[Your goal]: Print every line below that comes at or after the line containing "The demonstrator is", exactly as written.

** Source material follows **

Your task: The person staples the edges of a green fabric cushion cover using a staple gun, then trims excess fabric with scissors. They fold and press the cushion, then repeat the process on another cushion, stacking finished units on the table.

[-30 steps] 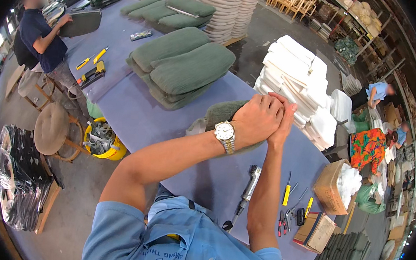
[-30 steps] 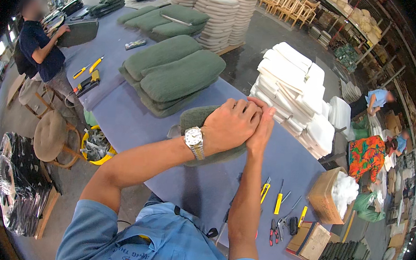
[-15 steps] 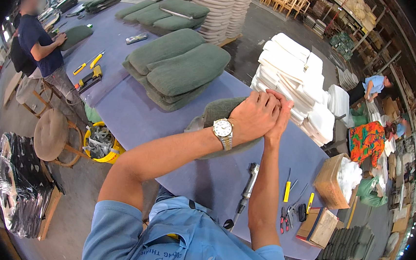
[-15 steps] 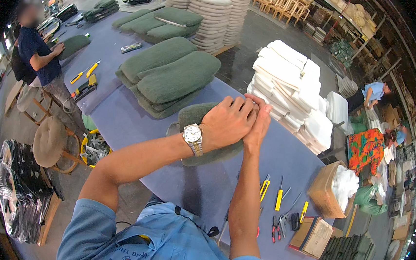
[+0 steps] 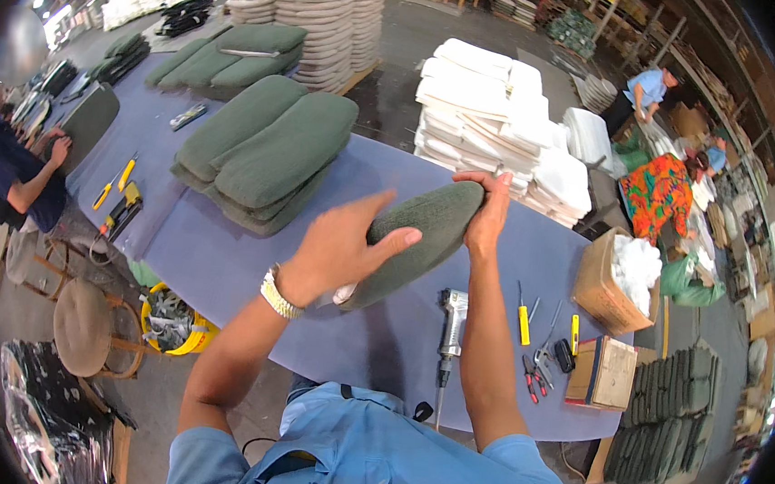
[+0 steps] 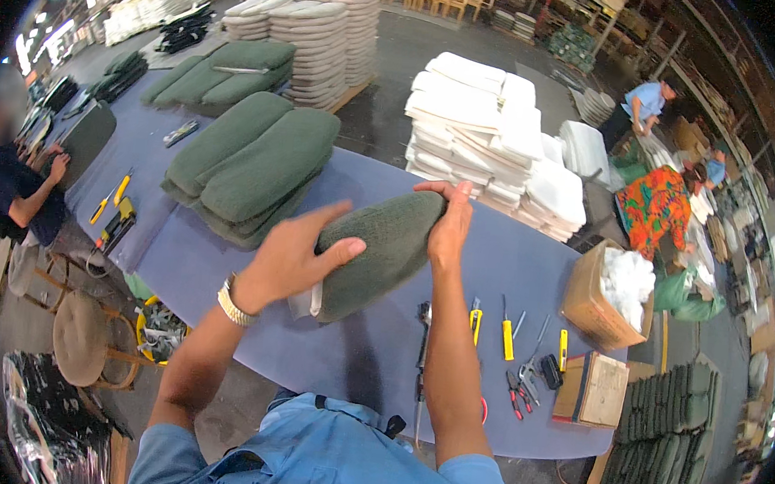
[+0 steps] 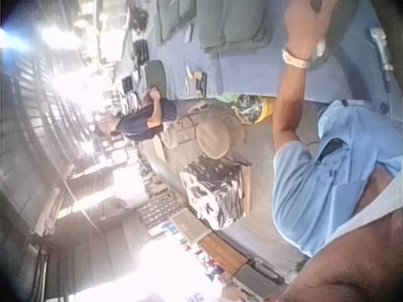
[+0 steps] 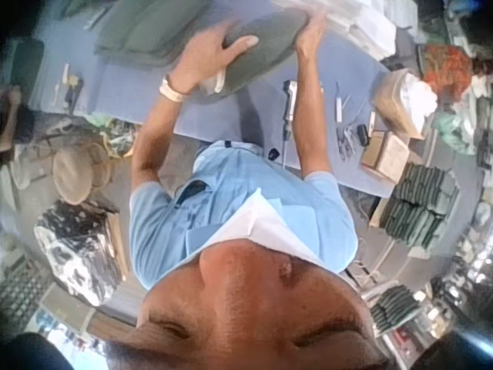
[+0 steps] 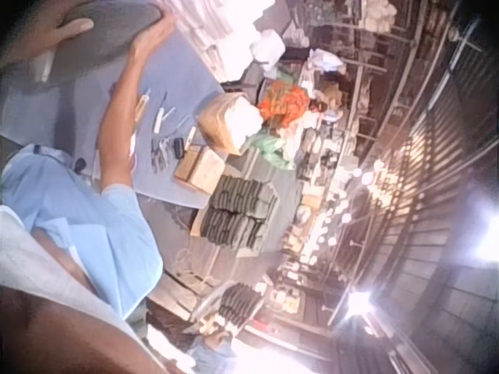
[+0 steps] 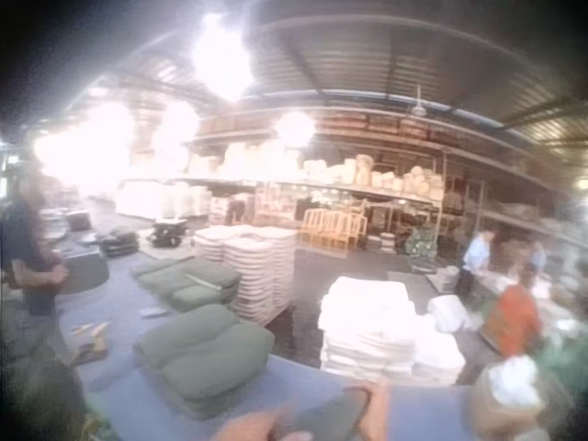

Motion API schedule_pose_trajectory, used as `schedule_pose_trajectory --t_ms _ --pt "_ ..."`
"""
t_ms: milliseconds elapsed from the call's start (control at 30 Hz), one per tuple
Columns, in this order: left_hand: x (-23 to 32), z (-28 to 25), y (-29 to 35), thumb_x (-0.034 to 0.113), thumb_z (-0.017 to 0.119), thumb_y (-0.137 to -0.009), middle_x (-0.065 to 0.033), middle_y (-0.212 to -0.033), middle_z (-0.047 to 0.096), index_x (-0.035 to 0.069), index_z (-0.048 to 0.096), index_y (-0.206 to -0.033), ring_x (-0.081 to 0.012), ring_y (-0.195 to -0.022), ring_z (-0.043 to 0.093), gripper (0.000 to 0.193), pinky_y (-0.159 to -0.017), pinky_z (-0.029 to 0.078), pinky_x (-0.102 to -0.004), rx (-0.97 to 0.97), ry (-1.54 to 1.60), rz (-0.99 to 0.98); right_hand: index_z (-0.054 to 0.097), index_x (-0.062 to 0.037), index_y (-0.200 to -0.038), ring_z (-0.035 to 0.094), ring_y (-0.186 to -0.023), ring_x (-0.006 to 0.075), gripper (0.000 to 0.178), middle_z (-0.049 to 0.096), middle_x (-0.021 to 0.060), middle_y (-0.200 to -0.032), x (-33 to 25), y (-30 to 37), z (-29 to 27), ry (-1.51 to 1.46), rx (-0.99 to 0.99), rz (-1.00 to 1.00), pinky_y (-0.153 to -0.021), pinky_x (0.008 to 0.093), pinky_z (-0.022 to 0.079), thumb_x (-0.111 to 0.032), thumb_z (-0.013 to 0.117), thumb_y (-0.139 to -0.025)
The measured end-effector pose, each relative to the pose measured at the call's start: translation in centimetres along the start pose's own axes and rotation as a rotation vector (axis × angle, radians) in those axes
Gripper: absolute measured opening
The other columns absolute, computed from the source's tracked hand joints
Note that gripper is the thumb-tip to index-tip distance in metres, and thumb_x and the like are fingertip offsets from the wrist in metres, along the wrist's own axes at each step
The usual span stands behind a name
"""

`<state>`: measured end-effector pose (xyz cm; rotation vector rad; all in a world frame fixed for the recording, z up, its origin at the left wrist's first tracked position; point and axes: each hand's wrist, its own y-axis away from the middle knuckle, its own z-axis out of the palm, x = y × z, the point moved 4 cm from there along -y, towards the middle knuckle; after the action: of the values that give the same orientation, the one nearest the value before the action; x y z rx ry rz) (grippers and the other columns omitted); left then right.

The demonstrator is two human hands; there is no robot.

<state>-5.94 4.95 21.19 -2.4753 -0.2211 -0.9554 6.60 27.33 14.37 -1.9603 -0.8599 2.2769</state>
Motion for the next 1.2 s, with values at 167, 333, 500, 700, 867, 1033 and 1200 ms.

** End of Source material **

[Answer to this task]:
The demonstrator is two human hands; there is no robot.

<state>-5.94 4.95 21.19 -2.4753 -0.2211 -0.9554 6.60 27.33 14.37 -1.9603 -0.8599 2.2769</state>
Motion for the next 1.2 s, with values at 167, 333, 500, 700, 867, 1033 and 1200 ms.

This is the complete output for the exercise.